▶ _RECORDED INFORMATION_:

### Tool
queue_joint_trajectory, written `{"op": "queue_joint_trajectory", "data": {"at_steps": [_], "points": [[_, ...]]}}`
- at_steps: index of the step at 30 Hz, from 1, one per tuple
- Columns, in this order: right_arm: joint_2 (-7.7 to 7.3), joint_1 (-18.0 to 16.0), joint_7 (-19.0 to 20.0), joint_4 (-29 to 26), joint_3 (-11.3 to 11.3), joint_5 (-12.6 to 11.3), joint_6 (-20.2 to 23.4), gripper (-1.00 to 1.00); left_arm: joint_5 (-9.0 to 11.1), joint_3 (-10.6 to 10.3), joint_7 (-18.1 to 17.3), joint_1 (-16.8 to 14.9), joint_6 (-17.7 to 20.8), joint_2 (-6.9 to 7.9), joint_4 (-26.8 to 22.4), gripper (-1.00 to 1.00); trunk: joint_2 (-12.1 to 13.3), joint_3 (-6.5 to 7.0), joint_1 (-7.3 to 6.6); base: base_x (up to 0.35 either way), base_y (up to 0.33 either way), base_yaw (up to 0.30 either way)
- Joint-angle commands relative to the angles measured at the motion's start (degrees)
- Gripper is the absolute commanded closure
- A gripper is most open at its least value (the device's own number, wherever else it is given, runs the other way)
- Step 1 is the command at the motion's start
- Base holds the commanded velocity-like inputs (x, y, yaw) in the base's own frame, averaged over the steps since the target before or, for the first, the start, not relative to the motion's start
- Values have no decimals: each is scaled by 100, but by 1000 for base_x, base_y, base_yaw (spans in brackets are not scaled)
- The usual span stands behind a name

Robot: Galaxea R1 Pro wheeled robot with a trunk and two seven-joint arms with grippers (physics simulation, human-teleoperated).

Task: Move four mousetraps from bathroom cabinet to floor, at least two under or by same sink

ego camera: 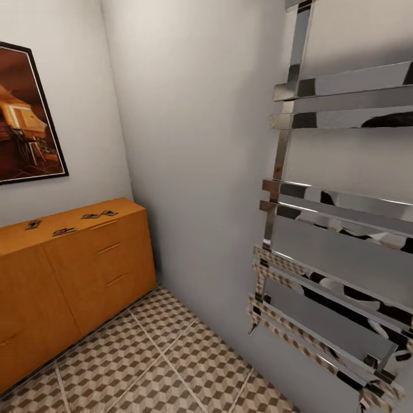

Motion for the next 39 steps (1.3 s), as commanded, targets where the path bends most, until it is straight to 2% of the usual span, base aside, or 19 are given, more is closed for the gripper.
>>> {"op": "queue_joint_trajectory", "data": {"at_steps": [1,39], "points": [[0,1,-1,1,-1,-3,-21,-100,0,-1,-1,-1,-13,0,-1,-100,-2,-4,0,0,0,282],[0,-1,-1,1,-1,-3,-21,-100,0,-1,-1,-1,-13,0,-1,-100,-2,-4,0,0,0,282]]}}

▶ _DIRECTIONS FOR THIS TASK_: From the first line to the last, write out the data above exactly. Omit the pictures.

▶ _TASK SOLUTION_:
### Tool
queue_joint_trajectory, written `{"op": "queue_joint_trajectory", "data": {"at_steps": [_], "points": [[_, ...]]}}`
- at_steps: index of the step at 30 Hz, from 1, one per tuple
- Columns, in this order: right_arm: joint_2 (-7.7 to 7.3), joint_1 (-18.0 to 16.0), joint_7 (-19.0 to 20.0), joint_4 (-29 to 26), joint_3 (-11.3 to 11.3), joint_5 (-12.6 to 11.3), joint_6 (-20.2 to 23.4), gripper (-1.00 to 1.00); left_arm: joint_5 (-9.0 to 11.1), joint_3 (-10.6 to 10.3), joint_7 (-18.1 to 17.3), joint_1 (-16.8 to 14.9), joint_6 (-17.7 to 20.8), joint_2 (-6.9 to 7.9), joint_4 (-26.8 to 22.4), gripper (-1.00 to 1.00); trunk: joint_2 (-12.1 to 13.3), joint_3 (-6.5 to 7.0), joint_1 (-7.3 to 6.6); base: base_x (up to 0.35 either way), base_y (up to 0.33 either way), base_yaw (up to 0.30 either way)
- Joint-angle commands relative to the angles measured at the motion's start (degrees)
- Gripper is the absolute commanded closure
- A gripper is most open at its least value (the device's own number, wherever else it is given, runs the other way)
- Step 1 is the command at the motion's start
- Base holds the commanded velocity-like inputs (x, y, yaw) in the base's own frame, averaged over the steps since the target before or, for the first, the start, not relative to the motion's start
- Values have no decimals: each is scaled by 100, but by 1000 for base_x, base_y, base_yaw (spans in brackets are not scaled)
- The usual span stands behind a name

Robot: Galaxea R1 Pro wheeled robot with a trunk and two seven-joint arms with grippers (physics simulation, human-teleoperated).

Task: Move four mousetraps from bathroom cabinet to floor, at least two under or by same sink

ego camera: 

Motion for the next 39 steps (1.3 s), as commanded, targets where the path bends most, until it is straight to 2% of the usual span, base aside, or 19 are given, more is closed for the gripper.
>>> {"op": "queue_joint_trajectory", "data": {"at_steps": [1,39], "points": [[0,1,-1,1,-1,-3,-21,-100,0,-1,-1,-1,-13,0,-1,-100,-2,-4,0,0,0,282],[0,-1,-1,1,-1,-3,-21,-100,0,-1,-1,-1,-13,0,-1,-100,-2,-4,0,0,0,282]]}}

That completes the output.